Dell 1350cnw Review

Verdict
Pros
- Compact size
- Paper tray cover
- Easy maintenance
Cons
- High consumable costs
- 160-sheet paper limit
- No PCL or PostScript support
Key Specifications
- Review Price: £227.00
- LED print engine
- Wireless, Ethernet and USB connections
- Reasonable print speeds
- Toner is only consumable
- LCD status display
Fitting well into Dell’s ‘monolithic black’ couture, 1350cnw is similar to the 1250c though with an improved control panel. This has the same set of seven control buttons as the cheaper machine, but now incorporates a backlit LCD display, viewed through an angled lens set into the printer’s top surface.
The output tray is deep cut into the printer’s top surface and there’s a flip-forward paper support, which you’ll need to use if you don’t want documents ending up on the desk. The main paper tray takes 150 sheets and is accessed by folding down a front hatch, which then becomes the bottom of the tray.
A neat little paper cover slides out from inside the machine, so you can leave it open and loaded between print runs, and the top surface of the cover acts as a 10-sheet multi-purpose tray. There are no optional paper trays to extend the paper-handling capacity of the machine.
At the back are sockets for USB and 10/100 Ethernet, but it also supports wireless connection and WPS setup, so it’s easy to establish a cable-free connection.
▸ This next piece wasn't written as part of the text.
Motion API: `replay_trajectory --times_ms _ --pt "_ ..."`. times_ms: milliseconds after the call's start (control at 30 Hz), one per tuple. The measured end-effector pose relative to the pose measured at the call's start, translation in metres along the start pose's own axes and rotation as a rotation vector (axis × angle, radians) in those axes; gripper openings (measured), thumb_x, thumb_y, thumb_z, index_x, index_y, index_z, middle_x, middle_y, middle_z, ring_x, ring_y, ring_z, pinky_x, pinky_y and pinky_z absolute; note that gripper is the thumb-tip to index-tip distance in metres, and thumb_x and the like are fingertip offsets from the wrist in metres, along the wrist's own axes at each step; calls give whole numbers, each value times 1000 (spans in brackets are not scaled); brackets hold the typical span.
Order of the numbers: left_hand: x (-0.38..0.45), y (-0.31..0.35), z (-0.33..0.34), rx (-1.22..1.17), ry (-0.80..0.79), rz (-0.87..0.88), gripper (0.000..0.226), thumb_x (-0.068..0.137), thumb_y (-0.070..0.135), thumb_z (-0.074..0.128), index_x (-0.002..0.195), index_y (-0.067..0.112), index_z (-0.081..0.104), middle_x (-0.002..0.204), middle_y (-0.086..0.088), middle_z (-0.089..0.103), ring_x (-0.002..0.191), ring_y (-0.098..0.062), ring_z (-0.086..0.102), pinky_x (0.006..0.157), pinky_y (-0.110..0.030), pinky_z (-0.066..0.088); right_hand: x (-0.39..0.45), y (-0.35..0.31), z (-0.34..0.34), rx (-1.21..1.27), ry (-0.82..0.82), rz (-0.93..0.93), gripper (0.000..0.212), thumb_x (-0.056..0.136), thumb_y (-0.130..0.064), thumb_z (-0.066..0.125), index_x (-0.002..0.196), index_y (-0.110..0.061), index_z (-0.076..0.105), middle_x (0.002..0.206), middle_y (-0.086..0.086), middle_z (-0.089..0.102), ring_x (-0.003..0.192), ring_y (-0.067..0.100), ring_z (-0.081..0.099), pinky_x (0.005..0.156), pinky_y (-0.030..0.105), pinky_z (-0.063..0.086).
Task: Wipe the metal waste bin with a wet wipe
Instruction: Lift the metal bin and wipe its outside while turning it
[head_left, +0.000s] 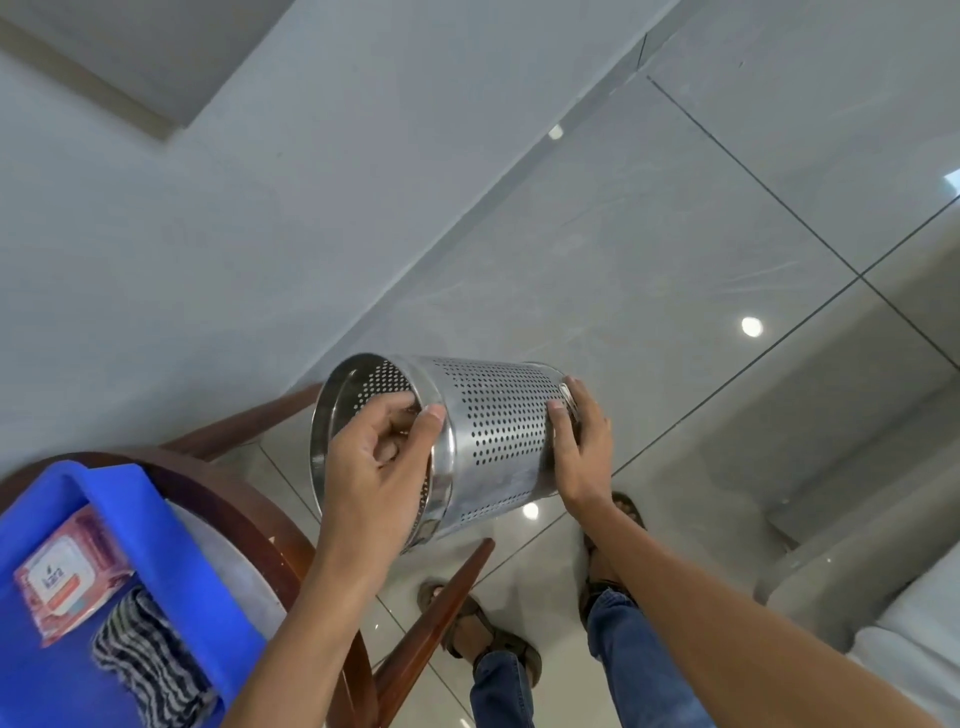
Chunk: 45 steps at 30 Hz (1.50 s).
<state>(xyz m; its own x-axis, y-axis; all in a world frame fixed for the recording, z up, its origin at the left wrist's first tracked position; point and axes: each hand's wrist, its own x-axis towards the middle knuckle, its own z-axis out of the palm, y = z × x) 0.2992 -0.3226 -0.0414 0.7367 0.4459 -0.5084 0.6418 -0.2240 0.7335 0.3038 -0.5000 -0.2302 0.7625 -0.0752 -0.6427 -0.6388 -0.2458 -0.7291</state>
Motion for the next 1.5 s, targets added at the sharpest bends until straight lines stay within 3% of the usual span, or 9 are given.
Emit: replay_trajectory --times_ms 267,600,767,867,1133,1200,1300,1400,1500 --pt "-19 -31 9 51 -122 29 18 100 9 73 111 23 75 102 6 82 100 -11 82 81 -17 65 -17 -24 4 125 -153 -55 66 113 -45 56 175 -34 32 183 -8 32 162 13 42 133 55 38" --pt "-7 -34 3 49 -186 117 29 95 -1 74 113 18 63 105 -8 74 103 -29 78 87 -57 67 -55 -88 37 11 -379 -728 56 117 -36 37 169 -19 47 178 -5 45 170 14 34 139 60 16" --pt "-18 -39 3 77 -137 143 25 94 11 78 99 29 62 94 3 67 92 -20 74 80 -28 66 -2 -73 20 -156 -158 -471 60 116 -52 31 168 -29 47 177 -11 43 169 5 32 140 60 15" --pt "-24 -41 3 152 -148 199 26 94 11 78 101 31 63 94 11 66 91 -18 72 79 -13 60 38 -59 -2 -209 -54 -287 56 117 -54 32 155 -27 62 160 -8 63 151 7 49 136 66 19" --pt "-31 -37 -8 122 -290 138 31 91 -2 80 99 24 65 92 -5 67 85 -21 71 75 -15 58 58 -47 -31 58 -19 -45 59 106 -41 66 160 -18 60 168 1 59 150 20 60 130 44 46" --pt "-30 -29 -12 88 -353 86 42 89 -4 80 102 33 68 98 -8 74 90 -23 77 78 -17 61 50 -46 -31 76 20 -66 60 104 -46 65 158 -21 63 168 -2 58 150 18 60 129 41 46" --pt "-25 -10 -13 78 -372 85 59 87 20 88 120 61 61 117 18 79 111 -3 77 89 -9 60 42 -42 -30 110 56 -95 59 104 -49 66 157 -22 64 169 -4 56 148 12 59 126 34 46" --pt "-16 2 -7 19 -301 55 41 92 52 76 130 43 64 121 5 80 119 -18 77 97 -36 67 38 -40 -27 99 57 -90 55 107 -45 67 157 -22 64 168 -3 57 147 9 57 127 33 45" --pt "-13 5 -1 21 -195 28 32 99 42 69 129 32 65 123 4 80 119 -17 76 96 -47 67 30 -42 -26 56 23 -73 54 111 -40 63 162 -23 58 171 -2 54 146 4 52 130 38 42"
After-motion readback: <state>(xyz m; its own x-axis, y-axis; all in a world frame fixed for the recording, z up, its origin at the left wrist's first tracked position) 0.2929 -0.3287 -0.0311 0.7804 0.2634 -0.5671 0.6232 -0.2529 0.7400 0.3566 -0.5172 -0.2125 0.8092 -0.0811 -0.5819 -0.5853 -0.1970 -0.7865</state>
Installing and changing the toner cartridges is very simple. A hatch folds down from the right-hand side and each cartridge unclips at the press of the button. Software installation is equally straightforward, though the software provided runs to little more than a consumables monitor and a proprietary driver. Support is provided for Windows and OS X.
The print engine uses a strip of high-intensity LEDs to produce a page image on the printer’s photoconductor drum, rather than having a laser beam scan across it line by line, as the drum rotates. The LED system involves none of the scanning mirror mechanism involved in directing the laser beam, keeping the whole mechanism simple.
Dell rates this machine slightly faster than the 1250c, at 15ppm for a black page and 12ppm for colour. As usual, these claims are optimistic, though the speeds we measured are higher than the earlier printer.
Our five-page black text document completed in 44s, giving a real-world speed of 6.8ppm, but this rose to 10ppm on the 20-page document, two thirds of the speed on the spec sheet. Our five-page black text and colour graphics test returned 7.5ppm, five eighths of the claim. So not bad at all.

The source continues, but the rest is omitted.